• Fehlendes Enzym im Folsäurestoffwechsel der Mutter kann zu Geburtsfehler führen

    von  • 24/09/2013 • Folat, Folsäure, Folsäuremangel, Nachrichten, Vitamin B9 • 0 Kommentare

    Austin (acibas Nachrichtenagentur) – Das Fehlen eines wichtigen Enzyms im Folsäurestoffwechsel der Mutter kann bei Neugeborenen zu erheblichen Geburtsfehlern wie Neuralrohrdefekten führen. Das fanden Wissenschaftler der University of Texas at Austin in einer Studie an Mäusen heraus, die im Fachmagazin “Proceedings of the National Academy of Sciences” veröffentlicht wurde. Es ist bereits seit mehreren Jahrzehnten bekannt, dass die Einnahme von Nahrungsergänzungsmitteln mit Folsäure in der Schwangerschaft das Risiko für Neuralrohrdefekte wie Spina bifida und Anenzephalie bei Neugeborenen deutlich reduziert. Es konnten jedoch nicht alle Geburtsfehler verhindert werden. “Wir haben nun herausgefunden, dass die Neuralrohrdefekte auch durch die Mutation eines zentralen Enzyms im Folsäurestoffwechsel ausgelöst werden”, erklärte Studienleiter Dean Appling. Das Enzym trägt den Namen MTHFD1L. Allerdings können nicht alle Geburtsfehler durch die Einnahme von Folsäure-Präparaten verhindert werden.

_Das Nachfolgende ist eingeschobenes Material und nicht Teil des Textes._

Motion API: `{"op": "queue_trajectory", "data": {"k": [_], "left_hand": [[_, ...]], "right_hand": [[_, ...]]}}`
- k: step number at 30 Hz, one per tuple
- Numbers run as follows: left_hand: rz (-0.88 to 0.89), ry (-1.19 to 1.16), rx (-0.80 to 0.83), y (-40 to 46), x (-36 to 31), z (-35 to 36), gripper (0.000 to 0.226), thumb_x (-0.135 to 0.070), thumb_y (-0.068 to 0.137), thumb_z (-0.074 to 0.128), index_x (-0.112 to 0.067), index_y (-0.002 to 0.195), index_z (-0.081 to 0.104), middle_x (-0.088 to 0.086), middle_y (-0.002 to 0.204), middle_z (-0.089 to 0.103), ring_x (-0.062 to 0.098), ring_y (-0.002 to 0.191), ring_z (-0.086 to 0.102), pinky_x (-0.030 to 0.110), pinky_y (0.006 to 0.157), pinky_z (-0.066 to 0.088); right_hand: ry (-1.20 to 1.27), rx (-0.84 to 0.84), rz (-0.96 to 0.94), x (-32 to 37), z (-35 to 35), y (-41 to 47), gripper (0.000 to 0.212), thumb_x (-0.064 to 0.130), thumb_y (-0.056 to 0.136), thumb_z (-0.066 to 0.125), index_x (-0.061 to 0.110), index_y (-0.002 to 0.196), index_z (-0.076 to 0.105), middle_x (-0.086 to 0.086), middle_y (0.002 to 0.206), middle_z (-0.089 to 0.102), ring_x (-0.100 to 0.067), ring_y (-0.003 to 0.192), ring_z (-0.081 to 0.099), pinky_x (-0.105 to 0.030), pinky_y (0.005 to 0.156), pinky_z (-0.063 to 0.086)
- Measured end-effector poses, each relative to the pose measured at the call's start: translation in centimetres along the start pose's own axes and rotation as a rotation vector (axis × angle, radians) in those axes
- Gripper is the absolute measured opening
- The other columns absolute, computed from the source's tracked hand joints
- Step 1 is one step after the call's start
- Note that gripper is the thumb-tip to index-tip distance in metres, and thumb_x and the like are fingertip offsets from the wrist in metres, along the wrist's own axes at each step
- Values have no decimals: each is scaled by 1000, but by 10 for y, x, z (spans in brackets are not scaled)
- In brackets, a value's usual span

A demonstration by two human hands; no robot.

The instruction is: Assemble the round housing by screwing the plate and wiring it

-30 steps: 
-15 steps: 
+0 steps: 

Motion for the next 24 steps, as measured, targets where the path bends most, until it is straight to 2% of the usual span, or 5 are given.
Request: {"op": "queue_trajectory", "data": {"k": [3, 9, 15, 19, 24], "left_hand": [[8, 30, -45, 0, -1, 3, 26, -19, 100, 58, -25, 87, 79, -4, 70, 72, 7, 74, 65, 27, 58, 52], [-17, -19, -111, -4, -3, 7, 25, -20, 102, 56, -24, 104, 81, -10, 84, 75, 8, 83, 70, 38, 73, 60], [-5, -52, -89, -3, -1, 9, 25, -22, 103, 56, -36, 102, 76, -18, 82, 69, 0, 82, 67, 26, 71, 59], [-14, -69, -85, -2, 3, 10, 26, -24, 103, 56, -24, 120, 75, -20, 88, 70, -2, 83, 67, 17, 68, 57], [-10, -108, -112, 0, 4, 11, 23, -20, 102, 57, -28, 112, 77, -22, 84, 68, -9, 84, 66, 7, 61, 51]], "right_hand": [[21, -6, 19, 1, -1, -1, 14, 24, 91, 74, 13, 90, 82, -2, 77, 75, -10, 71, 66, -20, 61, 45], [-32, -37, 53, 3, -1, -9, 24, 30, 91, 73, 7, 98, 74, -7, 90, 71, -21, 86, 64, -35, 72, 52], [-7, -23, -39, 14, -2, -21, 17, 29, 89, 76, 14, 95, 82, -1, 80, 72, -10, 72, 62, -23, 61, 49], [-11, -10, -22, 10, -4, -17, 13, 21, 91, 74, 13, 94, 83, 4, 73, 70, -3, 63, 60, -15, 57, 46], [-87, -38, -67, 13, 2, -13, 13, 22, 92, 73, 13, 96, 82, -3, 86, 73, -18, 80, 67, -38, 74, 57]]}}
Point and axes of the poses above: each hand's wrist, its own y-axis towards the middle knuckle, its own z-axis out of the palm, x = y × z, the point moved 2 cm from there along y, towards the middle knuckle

    Laut den Forschern der University of Texas at Austin könnten die Untersuchungen an den Mäusen auch dazu beitragen Nährstoffe zu finden, die schwangeren Müttern verabreicht werden können um jene Neuralrohrdefekte zu verhindern, die nicht von Folsäure verhindert werden können. Das letztendliche Ziel sei jedoch, Frauen einem DNA-Screening unterziehen zu können, bei dem das fehlende Enzym bereits während der Schwangerschaft festgestellt werden kann. Wegen der Beteiligung an der Synthese von DNS-Bausteinen spielt die Folsäure insbesondere in der Schwangerschaft, sowie bei sich häufig teilenden Zellen eine entscheidende Rolle. Als essenzielles Vitamin, welches der menschliche Organismus nicht selbst herstellen kann, muss Folsäure mit der Nahrung aufgenommen werden. Die empfohlene Tagesdosis beträgt 200 Mikrogramm. Ein Folsäuremangel im menschlichen Körper wirkt sich auf das Blutbild aus, indem er zu einer hyperchromen makrozytären Anämie führen kann. Sehr oft tritt ein Folsäuremangel als Folge von erhöhtem Alkoholkonsum, Erkrankungen des Dünndarms oder Lebererkrankungen auf. Bei Frauen ist der Folsäurebedarf bei Einnahme von empfängnisverhütenden Mitteln sowie innerhalb der Schwangerschaft erhöht. Ein Folsäuremangel soll außerdem Einfluss auf eine Frühgeburtlichkeit haben und scheint an der Entwicklung von angeborenen Herzfehlern beteiligt zu sein.